'You Will Meet a Tall Dark Stranger' (dir: Woody Allen, 2010/2011), Cert: 12A
Most people, and certainly film fans will have a favourite person within the film industry, particularly an actor or director. Well my favourite is the multi-talented Woody Allen who is still churning out pictures which he has written and directed annually. His latest offering, ‘You Will Meet a Tall Dark Stranger’ is certainly splitting audiences and critics alike, so I was hoping to be on the supportive side. The film stars Anthony Hopkins, Naomi Watts, Josh Brolin and many more. It’s also another film Allen has made here in the United Kingdom.
The film follows two couples; Alfie (Hopkins) and Helena (Gemma Jones) Shebritch, and Sally (Watts) and Roy (Brolin) Channing. The couples are faced with the typical ups and downs of married life, work life and personal ambitions which cause friction in their relationships and force them to look out for whom and what surround them. Roy begins to fall for Dia (Freida Pinto); a beauty draped in red, whilst Sally becomes close to her new boss Greg (Antonio Banderas). Alfie becomes smitten with Charmaine (Lucy Punch); a feisty younger woman who’s happy to drain his bank account and Helena finds her comfort in soothsaying when she becomes obsessed with visiting a fortune teller called Cristal (Pauline Collins).
Now from the synopsis it’s fair to say this has ‘typecast’ Woody Allen written all over it; he’s the master of character studies and his pictures about relationships present a charming and satisfying, but often realistic and moralistic depiction of what it means to be with or without someone. It’s clear that his previous works have shaped this film because in a certain respect, ‘You Will Meet a Tall Dark Stranger’ is just a fluffier and lighter version of ‘Match Point’ (2005) or ‘Husbands and Wives’ (1992), and if this is all that some are seeing then I understand why people haven’t particularly warmed to this movie. However, I think there is more to it than that and yes, I might be bias but I thought ‘YWMATDS’ was a perfectly good and enjoyable picture.

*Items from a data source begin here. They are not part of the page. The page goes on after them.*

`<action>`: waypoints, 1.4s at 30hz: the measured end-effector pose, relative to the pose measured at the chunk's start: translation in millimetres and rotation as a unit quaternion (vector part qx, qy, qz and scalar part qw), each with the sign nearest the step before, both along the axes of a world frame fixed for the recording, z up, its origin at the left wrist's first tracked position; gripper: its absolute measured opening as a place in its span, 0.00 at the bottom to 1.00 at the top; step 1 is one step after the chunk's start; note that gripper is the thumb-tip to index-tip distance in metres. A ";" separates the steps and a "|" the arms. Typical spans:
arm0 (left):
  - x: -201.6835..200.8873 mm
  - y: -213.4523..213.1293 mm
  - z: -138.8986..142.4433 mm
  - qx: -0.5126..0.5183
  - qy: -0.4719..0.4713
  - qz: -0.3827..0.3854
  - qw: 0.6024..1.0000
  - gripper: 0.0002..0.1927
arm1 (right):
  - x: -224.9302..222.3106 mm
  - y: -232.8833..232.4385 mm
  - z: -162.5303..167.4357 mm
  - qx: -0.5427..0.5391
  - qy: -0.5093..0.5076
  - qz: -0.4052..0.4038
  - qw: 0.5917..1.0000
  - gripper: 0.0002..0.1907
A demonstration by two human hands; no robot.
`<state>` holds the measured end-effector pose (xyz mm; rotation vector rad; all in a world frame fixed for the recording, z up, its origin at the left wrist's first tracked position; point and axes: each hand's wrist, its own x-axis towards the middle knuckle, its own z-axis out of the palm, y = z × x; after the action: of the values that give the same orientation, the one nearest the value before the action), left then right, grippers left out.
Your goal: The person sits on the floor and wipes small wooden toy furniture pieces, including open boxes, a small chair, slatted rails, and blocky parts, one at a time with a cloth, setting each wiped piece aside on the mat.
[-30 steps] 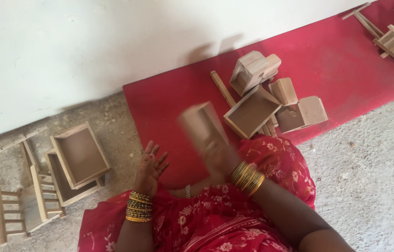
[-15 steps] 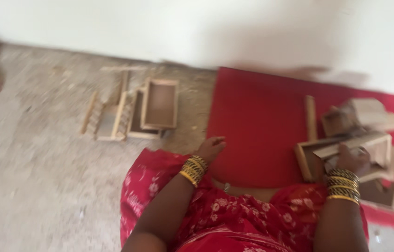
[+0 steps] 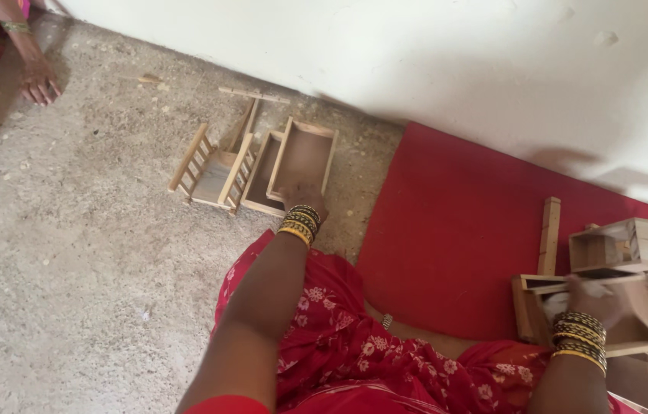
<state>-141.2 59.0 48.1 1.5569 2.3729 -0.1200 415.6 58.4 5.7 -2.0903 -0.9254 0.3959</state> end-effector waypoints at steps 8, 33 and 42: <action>7.9 10.7 -22.6 0.009 0.070 0.016 0.997 0.19 | -8.8 -1.4 -4.6 0.137 0.062 -0.075 0.986 0.24; 83.4 -40.1 26.6 0.434 -0.345 0.032 0.832 0.21 | -28.2 -39.3 13.9 0.222 0.236 0.018 0.946 0.14; 112.5 -18.8 -45.3 0.166 -0.575 0.073 0.798 0.33 | -172.7 -53.5 52.9 0.138 0.439 0.062 0.886 0.19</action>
<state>-28.7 40.2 2.8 1.0145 1.4918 1.0278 242.9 4.9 58.6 -1.3461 -0.5088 1.0934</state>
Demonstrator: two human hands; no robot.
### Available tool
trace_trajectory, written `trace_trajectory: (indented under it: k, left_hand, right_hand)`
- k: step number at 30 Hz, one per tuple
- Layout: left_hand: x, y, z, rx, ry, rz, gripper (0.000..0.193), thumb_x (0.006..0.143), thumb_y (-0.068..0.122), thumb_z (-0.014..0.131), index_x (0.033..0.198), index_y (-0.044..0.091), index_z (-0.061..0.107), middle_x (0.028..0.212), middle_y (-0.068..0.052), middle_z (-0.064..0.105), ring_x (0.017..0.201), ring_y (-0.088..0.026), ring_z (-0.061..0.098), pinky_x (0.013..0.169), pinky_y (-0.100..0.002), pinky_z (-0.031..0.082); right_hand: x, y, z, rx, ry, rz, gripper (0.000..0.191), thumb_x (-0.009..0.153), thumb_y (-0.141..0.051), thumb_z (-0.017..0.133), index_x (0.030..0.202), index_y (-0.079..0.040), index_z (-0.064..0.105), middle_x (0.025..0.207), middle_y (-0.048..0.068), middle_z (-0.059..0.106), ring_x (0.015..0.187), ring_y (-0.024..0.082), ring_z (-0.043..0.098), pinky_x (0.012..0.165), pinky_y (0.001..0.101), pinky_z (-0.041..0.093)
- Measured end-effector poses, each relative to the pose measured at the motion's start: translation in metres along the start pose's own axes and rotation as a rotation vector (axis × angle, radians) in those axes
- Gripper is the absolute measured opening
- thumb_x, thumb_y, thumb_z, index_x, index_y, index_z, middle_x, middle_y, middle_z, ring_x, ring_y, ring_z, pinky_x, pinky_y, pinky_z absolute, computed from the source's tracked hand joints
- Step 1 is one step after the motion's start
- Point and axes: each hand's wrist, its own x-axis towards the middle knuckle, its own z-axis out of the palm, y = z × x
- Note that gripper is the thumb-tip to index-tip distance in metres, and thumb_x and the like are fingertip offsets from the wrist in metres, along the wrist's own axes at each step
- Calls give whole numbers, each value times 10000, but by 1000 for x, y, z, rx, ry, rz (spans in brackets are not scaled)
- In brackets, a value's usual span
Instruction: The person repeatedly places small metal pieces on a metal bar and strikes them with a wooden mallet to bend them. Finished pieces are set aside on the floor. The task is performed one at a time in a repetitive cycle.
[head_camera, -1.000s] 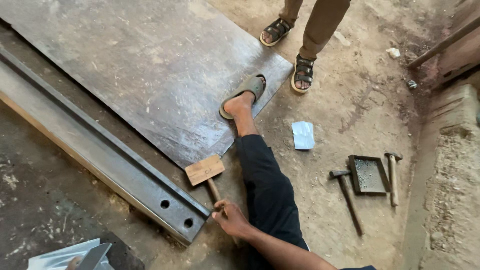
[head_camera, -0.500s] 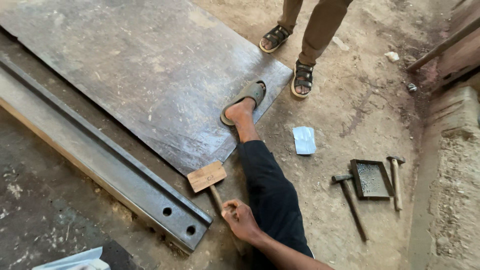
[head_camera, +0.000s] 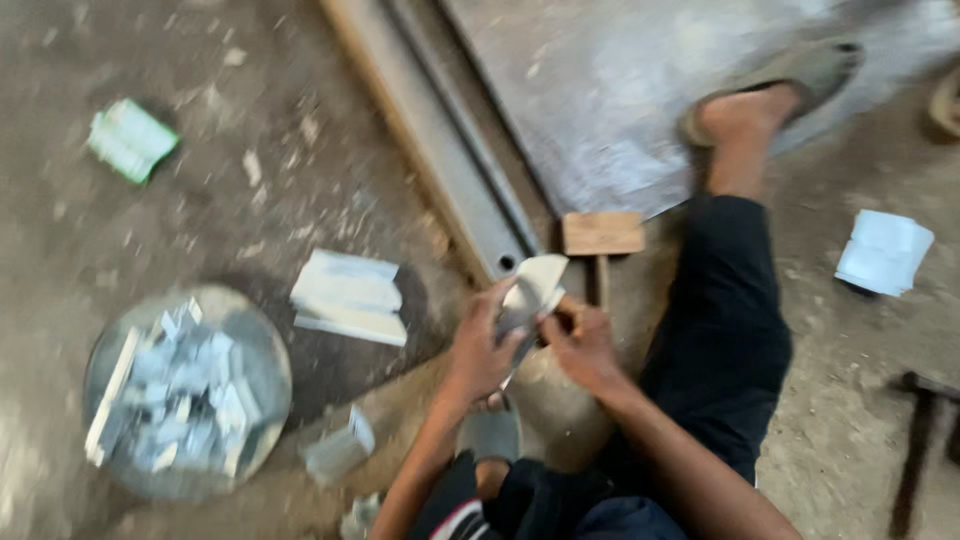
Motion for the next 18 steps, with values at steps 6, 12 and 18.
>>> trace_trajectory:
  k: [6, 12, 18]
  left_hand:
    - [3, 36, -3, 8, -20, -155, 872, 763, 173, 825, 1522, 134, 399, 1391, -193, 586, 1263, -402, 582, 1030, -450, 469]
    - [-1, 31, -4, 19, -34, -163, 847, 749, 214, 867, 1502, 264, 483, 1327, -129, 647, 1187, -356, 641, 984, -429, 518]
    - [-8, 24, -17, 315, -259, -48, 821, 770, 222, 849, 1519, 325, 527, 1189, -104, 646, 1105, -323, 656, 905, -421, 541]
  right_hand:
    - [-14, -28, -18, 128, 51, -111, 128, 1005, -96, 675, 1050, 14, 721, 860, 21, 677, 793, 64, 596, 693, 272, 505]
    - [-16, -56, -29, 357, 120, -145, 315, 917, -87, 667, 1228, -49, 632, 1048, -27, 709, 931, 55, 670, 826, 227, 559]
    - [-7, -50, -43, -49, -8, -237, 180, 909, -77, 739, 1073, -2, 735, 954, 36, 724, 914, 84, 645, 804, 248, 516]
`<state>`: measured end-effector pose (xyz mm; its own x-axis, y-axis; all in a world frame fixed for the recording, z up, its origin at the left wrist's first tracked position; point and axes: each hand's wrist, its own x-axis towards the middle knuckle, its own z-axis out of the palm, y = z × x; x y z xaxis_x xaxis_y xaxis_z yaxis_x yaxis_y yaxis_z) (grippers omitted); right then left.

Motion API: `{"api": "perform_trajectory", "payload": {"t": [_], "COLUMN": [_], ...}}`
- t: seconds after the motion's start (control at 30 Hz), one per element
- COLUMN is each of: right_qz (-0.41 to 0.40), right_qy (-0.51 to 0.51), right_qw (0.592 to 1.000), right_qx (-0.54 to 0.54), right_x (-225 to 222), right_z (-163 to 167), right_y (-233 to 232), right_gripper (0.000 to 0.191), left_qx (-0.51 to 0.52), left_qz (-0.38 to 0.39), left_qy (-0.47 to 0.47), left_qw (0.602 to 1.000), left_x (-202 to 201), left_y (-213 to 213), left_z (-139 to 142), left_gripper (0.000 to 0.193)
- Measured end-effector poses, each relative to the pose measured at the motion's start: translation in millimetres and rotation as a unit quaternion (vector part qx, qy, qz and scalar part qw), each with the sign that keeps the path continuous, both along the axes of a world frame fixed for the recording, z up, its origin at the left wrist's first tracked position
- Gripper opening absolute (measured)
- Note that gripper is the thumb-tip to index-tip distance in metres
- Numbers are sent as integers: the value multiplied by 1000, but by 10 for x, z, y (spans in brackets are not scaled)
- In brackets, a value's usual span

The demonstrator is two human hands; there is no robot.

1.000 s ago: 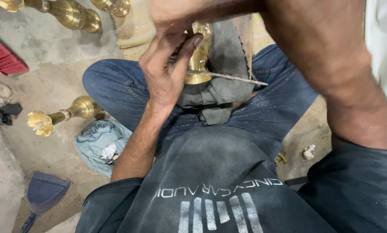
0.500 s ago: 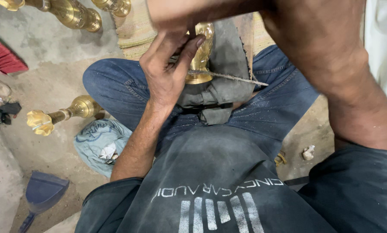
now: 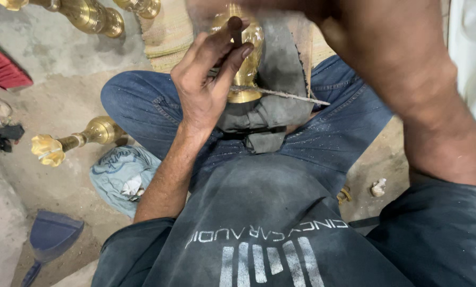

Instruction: The person sits cross-legged on the floor with a brass vase lashed to a sandbag on their lap. They hold a punch against the vase's engraved surface and strike it with a wooden mallet, then use a flat file to smooth the vase, alternating between hammering and filing.

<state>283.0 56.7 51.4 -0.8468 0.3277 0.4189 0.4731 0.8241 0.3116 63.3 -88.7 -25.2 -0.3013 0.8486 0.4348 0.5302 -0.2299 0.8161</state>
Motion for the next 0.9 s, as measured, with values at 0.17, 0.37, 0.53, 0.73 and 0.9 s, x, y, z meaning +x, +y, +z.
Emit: {"api": "perform_trajectory", "payload": {"t": [0.17,0.37,0.53,0.73,0.9], "right_qz": [-9,-13,-19,-20,-25], "right_qy": [-9,-16,-18,-23,-27], "right_qw": [1000,1000,999,999,998], "right_qx": [14,22,28,38,48], "right_x": [24,23,24,2,10], "right_z": [37,61,71,80,90], "right_y": [-39,-54,-59,-41,-67], "right_gripper": [7,9,10,12,13], "left_qx": [-8,-20,-22,-21,-3], "left_qz": [8,10,2,-14,-17], "left_qy": [21,10,25,15,39], "left_qw": [1000,1000,999,1000,999], "left_x": [-8,-30,-41,-59,-72], "left_y": [-7,2,-4,-5,-10], "left_z": [9,20,20,-1,-13], "left_gripper": [22,24,23,20,21]}}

It’s certainly not astonishing, nor is it up there with any of his best, but it’s far better than some of the other rubbish that’s out there at the moment and it makes me happy to know that there’s still a market for this type of filmmaking out there. ‘YWMATDS’ isn’t anything you haven’t seen before or will see, but its characters are well-rounded and believable, it’s often funny and witty, and it keeps its pace up and forces the story along nicely. It’s obvious the film’s main selling point was its ensemble cast which is impressive and thankfully not a problem because quite often the larger the cast, the poorer the movie; there’s just too much talent bouncing off each other trying to absorb the most limelight and it usually results in a dull movie. This film avoids that by splitting its characters and not making them constantly interlock; they are given their own space and screen time which works nicely and keeps the themes and storylines simple.
|Still from 'You Will Meet a Tall Dark Stranger' (dir: Woody Allen, 2010/2011)|
At points the film does trip up a little, but it regains it’s footing efficiently and doesn’t allow the time to dwell on past events. Allen is one of the few filmmakers who actually like to make shorter films so timing and processing is essential in order to make a snappy and effective motion picture. This film runs at 98 minutes which is actually quite long for an Allen movie but the time rolls on by quite happily.
The cast is very good overall and its members play each character with conviction and believability. Watts and Brolin are great as Sally and Roy, Hopkins and Jones are a lot of fun as Alfie and Helena, Pinto is interesting as Dia and plays her character with great skill, Banderas is perfectly fine, but the star of the show is Punch’s character Charmaine who provides the majority of laughs, and indeed squirms with her cringe-worthy attitude and dress sense. Punch is a great comedic actress and this film has shown her potential.
I think all the negativity regarding this film is because of just how much of a comfort zone Allen is with this film, I suppose it’s fair to think that he does not have to try, that he’s just putting this out into cinemas because he can. Again, I disagree and I think his directing and scriptwriting skills are massively apparent in all his works, even in the bad pictures, but repetition can become frustrating so if you’re not much of a Woody fan, I’d leave this one alone. However, if you are a fan I think there’s plenty to please and entertain here and I’m sure it’ll leave a smile on your face. I enjoyed it very much.
Not essential Allen by any means, but well worth a watch and certainly one of the better romantic comedy/dramas of the year so far.